What does it mean to be robust to outliers?

What does it mean to be robust to outliers?

Robust statistics are resistant to outliers. For example, the mean is very susceptible to outliers (it’s non-robust), while the median is not affected by outliers (it’s robust).

What is meant by robustness in statistics?

In statistics, the term robust or robustness refers to the strength of a statistical model, tests, and procedures according to the specific conditions of the statistical analysis a study hopes to achieve. In other words, a robust statistic is resistant to errors in the results.

Which of the following is robust against outliers?

The median absolute deviation is one generally accepted measure of the spread of data points, robust in the sense that it is insensitive to the exact values of outliers unless outliers represent over half of the observations.
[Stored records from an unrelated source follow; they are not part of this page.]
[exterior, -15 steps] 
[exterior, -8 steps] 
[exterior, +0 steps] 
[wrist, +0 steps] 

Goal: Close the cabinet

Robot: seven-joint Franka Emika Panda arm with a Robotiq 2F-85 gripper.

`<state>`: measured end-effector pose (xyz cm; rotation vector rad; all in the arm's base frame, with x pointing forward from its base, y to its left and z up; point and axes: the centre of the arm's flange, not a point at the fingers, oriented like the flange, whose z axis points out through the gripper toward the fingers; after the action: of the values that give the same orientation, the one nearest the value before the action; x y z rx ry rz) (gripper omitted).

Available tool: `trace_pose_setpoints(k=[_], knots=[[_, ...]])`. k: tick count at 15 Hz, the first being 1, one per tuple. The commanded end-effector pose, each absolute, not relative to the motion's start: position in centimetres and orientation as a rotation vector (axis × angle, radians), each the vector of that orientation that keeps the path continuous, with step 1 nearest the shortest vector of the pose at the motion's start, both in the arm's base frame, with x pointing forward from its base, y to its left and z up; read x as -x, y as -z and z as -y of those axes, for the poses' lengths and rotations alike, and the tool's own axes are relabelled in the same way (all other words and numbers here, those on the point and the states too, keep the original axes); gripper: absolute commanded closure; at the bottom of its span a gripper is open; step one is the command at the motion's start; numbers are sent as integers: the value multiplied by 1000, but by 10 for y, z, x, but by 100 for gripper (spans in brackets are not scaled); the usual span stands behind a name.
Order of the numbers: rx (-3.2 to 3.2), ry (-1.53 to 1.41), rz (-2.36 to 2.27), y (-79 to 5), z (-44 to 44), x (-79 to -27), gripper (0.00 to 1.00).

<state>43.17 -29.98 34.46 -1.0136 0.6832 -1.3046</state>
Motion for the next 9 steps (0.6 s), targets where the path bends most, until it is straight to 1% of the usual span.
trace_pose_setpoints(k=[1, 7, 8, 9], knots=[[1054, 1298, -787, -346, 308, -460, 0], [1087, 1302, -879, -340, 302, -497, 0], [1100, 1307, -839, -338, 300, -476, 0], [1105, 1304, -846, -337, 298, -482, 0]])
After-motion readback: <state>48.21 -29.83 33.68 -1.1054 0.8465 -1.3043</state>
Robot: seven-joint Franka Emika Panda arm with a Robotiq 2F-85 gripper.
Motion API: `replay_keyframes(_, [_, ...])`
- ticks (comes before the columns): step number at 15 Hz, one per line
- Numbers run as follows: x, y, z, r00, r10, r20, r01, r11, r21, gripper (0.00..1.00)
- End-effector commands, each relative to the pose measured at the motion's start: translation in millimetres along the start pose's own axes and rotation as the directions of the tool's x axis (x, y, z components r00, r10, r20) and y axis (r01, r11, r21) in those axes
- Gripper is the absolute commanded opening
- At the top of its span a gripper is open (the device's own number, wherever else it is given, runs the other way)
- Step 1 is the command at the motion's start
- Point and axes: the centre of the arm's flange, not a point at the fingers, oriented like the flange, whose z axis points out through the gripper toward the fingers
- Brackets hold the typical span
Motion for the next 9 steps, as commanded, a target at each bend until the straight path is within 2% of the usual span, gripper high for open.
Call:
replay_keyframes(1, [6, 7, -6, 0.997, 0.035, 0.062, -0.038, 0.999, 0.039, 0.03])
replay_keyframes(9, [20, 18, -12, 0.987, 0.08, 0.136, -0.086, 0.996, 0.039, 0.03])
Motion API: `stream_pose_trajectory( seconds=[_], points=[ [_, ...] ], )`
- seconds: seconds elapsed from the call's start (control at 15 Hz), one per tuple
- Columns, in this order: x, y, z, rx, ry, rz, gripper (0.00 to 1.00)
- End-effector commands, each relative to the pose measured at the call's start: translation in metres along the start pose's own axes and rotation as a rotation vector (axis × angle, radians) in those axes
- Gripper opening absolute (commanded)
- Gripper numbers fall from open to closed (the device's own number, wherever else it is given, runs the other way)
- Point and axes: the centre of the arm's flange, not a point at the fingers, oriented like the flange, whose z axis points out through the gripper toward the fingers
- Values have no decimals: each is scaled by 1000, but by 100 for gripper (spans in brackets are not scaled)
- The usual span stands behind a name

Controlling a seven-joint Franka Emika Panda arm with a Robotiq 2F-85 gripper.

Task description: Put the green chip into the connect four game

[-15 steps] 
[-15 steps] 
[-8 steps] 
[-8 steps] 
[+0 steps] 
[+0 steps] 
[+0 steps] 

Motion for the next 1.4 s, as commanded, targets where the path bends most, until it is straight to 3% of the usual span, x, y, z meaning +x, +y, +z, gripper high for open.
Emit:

Which models are robust to outliers?

You can use a model that’s resistant to outliers. Tree-based models are generally not affected by outliers, while regression-based models are. If you are performing a statistical test, try a non-parametric test instead of a parametric one.

What does it mean when a statistic like the median is said to be robust resistant to outliers?

A fundamental difference between mean and median is that the mean is much more sensitive to extreme values than the median. That is, one or two extreme values can change the mean a lot but do not change the the median very much. Thus, the median is more robust (less sensitive to outliers in the data) than the mean.

How to detect outliers in regularly sampled data?

The other question deals with regularly sampled data. The “outliers” in financial data exhibit some specific patterns that could be detected with specific techniques not applicable in other domains and I’m -in part- looking for those specific techniques.

How many outliers are there in a time series?

In more extreme cases (e.g. the flash crash) the outliers might amount to more than 75% of the data over longer intervals (> 10 minutes). In addition, the (high) frequency of incoming data contains some information about the outlier aspect of the situation. The problem is definitely hard.

How to use robust estimator in time series detection?

This is done by using a robust estimator of the conditional variance (instead of the robust estimator of the unconditional variance I was suggesting earlier): the M-estimation of the GARCH model. Then you will have a robust, time varying estimate of ( μ ^ t, σ ^ t) which are not the same as those produced by the usual GARCH fit.